⸻ Production of Weakness



       A civilization creates its own values. What it promotes, protects, and prioritizes gradually becomes its very essence. However, if a society and/or its government begins to favor weakness — social, intellectual, and generational — over the long term, it no longer creates an environment for growth, but rather a system that reproduces its own weakening.

Such a society or the system gradually stops building on quality. Instead, it begins to stabilize mediocrity as the norm. And a weak society instinctively defends itself against everything that surpasses it. Difference is no longer seen as inspiration, but as a threat.

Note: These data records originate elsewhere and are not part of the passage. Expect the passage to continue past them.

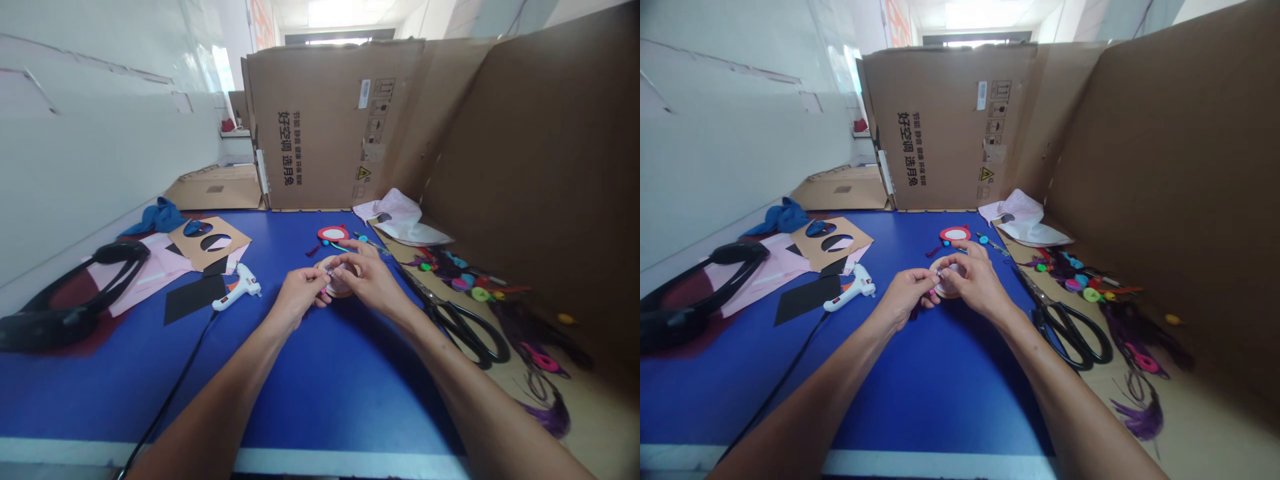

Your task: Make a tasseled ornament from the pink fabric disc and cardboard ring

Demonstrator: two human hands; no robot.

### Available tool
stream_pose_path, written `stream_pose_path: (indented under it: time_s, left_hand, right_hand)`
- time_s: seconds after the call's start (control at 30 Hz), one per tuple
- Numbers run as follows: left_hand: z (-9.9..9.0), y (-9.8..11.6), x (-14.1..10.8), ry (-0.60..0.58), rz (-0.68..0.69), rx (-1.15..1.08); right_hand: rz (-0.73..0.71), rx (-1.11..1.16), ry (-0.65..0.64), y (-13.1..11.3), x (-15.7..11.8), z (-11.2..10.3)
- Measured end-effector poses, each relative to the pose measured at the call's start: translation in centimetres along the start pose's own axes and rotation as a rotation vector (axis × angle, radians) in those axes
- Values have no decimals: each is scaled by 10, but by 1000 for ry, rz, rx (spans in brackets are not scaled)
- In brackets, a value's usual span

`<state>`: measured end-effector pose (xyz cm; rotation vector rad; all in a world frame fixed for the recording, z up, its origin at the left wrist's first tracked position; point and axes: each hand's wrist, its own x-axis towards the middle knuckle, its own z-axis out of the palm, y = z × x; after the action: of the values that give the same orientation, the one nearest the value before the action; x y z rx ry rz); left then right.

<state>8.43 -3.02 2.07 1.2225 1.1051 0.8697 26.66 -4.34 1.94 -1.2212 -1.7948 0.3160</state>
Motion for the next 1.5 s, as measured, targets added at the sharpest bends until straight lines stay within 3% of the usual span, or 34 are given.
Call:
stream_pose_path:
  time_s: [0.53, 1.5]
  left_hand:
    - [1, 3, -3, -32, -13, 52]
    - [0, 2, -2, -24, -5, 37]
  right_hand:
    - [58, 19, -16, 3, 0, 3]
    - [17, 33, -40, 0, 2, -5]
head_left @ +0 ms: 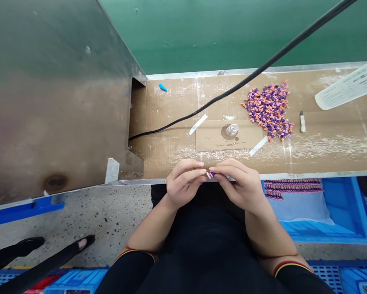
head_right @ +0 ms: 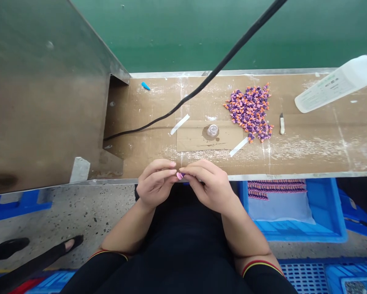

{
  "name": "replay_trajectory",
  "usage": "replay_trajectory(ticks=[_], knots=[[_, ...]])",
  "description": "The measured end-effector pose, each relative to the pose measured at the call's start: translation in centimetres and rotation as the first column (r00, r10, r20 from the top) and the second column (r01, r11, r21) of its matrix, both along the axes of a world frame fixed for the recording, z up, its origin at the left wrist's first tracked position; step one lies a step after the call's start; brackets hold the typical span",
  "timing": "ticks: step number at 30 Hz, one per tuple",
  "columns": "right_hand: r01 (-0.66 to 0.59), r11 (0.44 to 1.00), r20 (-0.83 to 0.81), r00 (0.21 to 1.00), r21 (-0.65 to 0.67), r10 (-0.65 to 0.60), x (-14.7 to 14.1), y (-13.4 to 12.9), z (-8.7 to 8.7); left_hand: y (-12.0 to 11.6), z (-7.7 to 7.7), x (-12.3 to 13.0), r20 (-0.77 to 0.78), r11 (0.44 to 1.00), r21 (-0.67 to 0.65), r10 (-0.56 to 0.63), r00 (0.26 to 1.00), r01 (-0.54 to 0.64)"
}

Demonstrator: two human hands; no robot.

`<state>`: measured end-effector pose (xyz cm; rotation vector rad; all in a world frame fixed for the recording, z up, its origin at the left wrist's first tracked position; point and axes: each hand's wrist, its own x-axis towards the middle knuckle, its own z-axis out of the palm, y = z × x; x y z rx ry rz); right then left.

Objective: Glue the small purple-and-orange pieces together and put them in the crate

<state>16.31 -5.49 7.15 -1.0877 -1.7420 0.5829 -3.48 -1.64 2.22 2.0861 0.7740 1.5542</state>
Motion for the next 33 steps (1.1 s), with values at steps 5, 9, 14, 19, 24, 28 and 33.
replay_trajectory(ticks=[5,9,14,19,24,28,33], knots=[[-0.109,0.986,0.02,0.993,-0.124,0.112,0.9,0.1,0.1,0.6,0.9,-0.1,0.002,0.985,-0.084,-0.15,0.989,0.15],[-0.198,0.964,0.009,0.979,-0.176,0.203,1.4,0.2,0.4,0.6,1.1,-0.3,0.006,0.944,-0.19,-0.272,0.962,0.268],[-0.257,0.939,-0.018,0.965,-0.228,0.26,1.8,0.3,0.5,0.5,1.1,-0.6,0.036,0.893,-0.291,-0.349,0.936,0.344],[-0.272,0.931,-0.032,0.962,-0.242,0.272,1.9,0.3,0.3,0.3,1.2,-0.5,0.045,0.872,-0.324,-0.372,0.927,0.366],[-0.276,0.934,-0.029,0.961,-0.226,0.277,1.7,0.4,0.6,0.3,1.1,-0.4,0.041,0.889,-0.301,-0.349,0.936,0.345],[-0.269,0.936,-0.028,0.962,-0.226,0.27,2.0,0.3,0.6,0.2,1.0,-0.2,0.057,0.894,-0.269,-0.357,0.933,0.358],[-0.257,0.93,-0.024,0.965,-0.262,0.26,1.9,0.4,0.5,0.1,0.7,0.1,0.066,0.906,-0.237,-0.346,0.936,0.351]])
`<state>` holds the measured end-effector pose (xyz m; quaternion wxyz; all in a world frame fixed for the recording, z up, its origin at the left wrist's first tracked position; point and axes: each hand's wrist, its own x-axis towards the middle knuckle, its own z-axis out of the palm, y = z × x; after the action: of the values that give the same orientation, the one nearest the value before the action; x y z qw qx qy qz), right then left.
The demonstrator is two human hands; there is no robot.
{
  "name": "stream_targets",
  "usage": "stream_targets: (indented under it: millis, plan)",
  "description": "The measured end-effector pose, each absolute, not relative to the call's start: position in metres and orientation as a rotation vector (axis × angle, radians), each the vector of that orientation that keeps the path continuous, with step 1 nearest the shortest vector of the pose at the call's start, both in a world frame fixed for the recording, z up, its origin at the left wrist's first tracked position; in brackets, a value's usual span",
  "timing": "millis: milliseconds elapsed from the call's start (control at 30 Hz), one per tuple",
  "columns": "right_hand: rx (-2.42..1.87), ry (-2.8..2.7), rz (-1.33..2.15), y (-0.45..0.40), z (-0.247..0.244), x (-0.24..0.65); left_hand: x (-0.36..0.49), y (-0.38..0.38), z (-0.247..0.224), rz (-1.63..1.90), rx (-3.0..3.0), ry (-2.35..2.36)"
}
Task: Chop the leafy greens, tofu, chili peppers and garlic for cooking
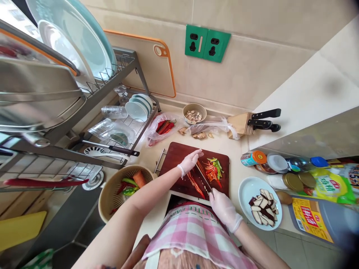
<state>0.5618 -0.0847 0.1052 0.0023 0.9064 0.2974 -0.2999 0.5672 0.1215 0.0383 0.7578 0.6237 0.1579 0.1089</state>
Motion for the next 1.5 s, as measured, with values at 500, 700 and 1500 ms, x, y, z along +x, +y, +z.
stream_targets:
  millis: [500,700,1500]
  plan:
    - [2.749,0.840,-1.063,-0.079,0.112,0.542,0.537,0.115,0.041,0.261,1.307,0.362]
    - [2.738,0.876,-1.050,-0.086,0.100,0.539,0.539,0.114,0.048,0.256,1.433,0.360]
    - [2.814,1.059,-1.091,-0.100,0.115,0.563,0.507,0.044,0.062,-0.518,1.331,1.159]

Thus, a closed mechanism emerges. Society creates a system that protects its own weakness, and this system subsequently produces further generations of people incapable of transcending its boundaries. In doing so, civilization loses its capacity for development. It ceases to be progressive by its own nature, because its primary function is no longer growth, but the preservation of comfortable stagnation.

This is not merely an economic or political issue. It concerns the psychology of society as a whole. The moment the majority begins to reject individuality, higher standards, or deeper thinking, an environment emerges in which difference is automatically negated. A person who stands out through intellect, vision, or the ability to create new values is often perceived as a disruption of collective balance.

The paradox is that this society or government simultaneously uses its weaker social groups to reinforce its own existence. Socially and intellectually weaker groups become not only a product of the system, but also its instrument. The more dependent a society becomes on weakness, the more it must reproduce it in order for the individuals who constitute that society to survive.

A civilization founded on the weakening of individuality and the suppression of quality gradually loses its capacity for innovation, culture, and inner strength. What remains is merely a mechanism of “survival” — a society that no longer creates a future and primarily sustains its own system.